To a large extent, this remarkable election phenomenon has to do with the undeniable fact that during independence years Ukrainians have lost completely confidence and trust in the country’s rotten and oligarch-dominated political establishment. This establishment consistently betrayed its electoral promises and thrived on corruption and greed. The Poroshenko era has been the  straw that broke the camel’s back.

But there are other implicit conclusions that can be drawn.

One is that the people are completely fed up with the artificial divisions of the country (East vs West, Ukrainian vs Russian-speaking, pro-war vs anti-war, etc.) that the ruling elite has continuously deployed and abused. The proof of this is that Mr. ZE, whose views may seem moderate and sometimes even naïve, has nevertheless managed to get the upper hand in all but one Ukrainian province (Lviv).

The second is that Poroshenko,  whose aggressive political rhetoric aimed to consolidate the public in his support against the Russian aggression, didn’t impress the vast majority of the people who aspire for the end of war and hostilities.

For a long time, opinion polls in Ukraine have shown that most people considered ending the war and a peaceful solution of the conflict as the number one priority. But Poroshenko who was elected in 2014 on his promise to end the hostilities within several months completely failed to make this a reality.

What does this “unexpected” political turn in Ukraine mean for geopolitics in the region?

There is already a sufficient evidence to argue that Ukraine will not be guided by President-elect Mr ZE away from its EU aspirations and established foreign policy priorities. The goal of NATO membership will have to be tested through a popular referendum. The war in Donbas will have to be dealt with through a strengthened and enlarged Minsk format.
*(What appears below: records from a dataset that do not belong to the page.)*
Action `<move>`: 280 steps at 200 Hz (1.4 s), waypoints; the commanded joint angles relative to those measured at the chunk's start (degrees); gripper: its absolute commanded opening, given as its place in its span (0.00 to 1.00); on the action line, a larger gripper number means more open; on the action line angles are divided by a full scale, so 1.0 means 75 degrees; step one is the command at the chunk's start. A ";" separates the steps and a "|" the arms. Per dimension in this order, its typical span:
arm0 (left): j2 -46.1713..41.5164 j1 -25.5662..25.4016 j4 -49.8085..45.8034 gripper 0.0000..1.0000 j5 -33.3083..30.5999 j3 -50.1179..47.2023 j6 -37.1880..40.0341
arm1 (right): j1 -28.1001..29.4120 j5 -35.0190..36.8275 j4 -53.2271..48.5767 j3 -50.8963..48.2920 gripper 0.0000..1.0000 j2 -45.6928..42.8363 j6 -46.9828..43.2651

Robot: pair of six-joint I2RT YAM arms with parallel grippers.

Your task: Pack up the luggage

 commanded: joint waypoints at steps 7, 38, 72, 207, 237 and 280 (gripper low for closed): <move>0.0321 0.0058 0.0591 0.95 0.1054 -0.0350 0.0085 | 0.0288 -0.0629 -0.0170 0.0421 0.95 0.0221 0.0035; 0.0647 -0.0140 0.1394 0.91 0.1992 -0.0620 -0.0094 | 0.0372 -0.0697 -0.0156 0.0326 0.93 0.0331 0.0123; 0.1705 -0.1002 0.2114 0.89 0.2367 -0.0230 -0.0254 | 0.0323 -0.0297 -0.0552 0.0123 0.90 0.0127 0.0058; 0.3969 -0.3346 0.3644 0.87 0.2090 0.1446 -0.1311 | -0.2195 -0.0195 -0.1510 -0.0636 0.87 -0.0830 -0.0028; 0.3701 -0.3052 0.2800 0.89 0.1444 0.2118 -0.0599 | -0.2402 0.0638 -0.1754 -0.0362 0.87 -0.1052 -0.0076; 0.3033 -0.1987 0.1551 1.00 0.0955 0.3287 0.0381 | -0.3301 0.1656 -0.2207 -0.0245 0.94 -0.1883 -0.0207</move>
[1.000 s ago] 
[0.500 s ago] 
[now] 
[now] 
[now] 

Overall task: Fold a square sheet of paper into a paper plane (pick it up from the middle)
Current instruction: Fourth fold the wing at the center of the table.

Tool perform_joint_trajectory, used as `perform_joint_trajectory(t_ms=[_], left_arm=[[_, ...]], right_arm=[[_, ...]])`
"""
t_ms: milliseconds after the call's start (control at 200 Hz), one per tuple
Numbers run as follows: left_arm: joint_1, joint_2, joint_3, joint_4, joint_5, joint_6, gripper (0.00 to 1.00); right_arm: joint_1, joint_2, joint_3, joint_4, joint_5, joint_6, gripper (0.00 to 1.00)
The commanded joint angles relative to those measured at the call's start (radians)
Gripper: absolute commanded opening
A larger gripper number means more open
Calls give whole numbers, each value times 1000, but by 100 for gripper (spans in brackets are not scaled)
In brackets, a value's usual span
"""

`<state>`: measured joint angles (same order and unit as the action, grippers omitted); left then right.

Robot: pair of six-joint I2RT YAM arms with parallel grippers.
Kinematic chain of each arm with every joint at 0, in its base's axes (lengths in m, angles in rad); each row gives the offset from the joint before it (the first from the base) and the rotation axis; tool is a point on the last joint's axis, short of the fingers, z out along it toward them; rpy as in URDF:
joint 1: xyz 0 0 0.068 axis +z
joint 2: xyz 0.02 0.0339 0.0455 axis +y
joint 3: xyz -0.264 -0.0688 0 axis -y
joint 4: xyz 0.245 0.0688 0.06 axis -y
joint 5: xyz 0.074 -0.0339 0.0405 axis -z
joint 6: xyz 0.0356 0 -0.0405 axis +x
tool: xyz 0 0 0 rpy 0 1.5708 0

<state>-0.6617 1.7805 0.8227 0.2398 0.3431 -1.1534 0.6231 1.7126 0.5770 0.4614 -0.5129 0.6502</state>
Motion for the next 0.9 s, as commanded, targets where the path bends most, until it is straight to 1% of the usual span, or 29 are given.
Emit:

So, Ukrainian allies and supporters should not worry. The country will be guided mostly on a business-as-usual course. Perhaps, even more efficiently if the President-elect’s words correlate with his deeds.

What challenges does Mr. ZE face?   Several and serious.

Oligarchy and political corruption. Unless and until he resolutely breaks the neck of this Hydra, his win may turn out to be a Pyrrhic victory. Ukraine will not move ahead. Here, his business partnership with another notorious oligarch is yet to be proven as an arm-distance relationship. Plus, his political battlefield skills may soon be tested by quite a few open and hidden enemies in a new Parliament to be elected this autumn or possibly sooner.

Economic stagnation and labour migration. Even though the country has been registering positive growth for several years, the war-related impact on the economy has been taking its toll. Future projected growth (3-4% per annum), without massive investment, new markets and creation of new jobs, will not be able to stop the dangerous outflow of skilled labour. With arising retired population and a shrinking labour force, Ukraine’s competitiveness and longer-term prospects may be at stake. What ZE team will need is a clear and a realistic economic policy.

And, finally, restoring the people’s trust in the political system and politicians that is so important for consolidating this great nation to make a real Ukrainian breakthrough.

A tough job but possible if the President-elect will become a true “Servant of the People”.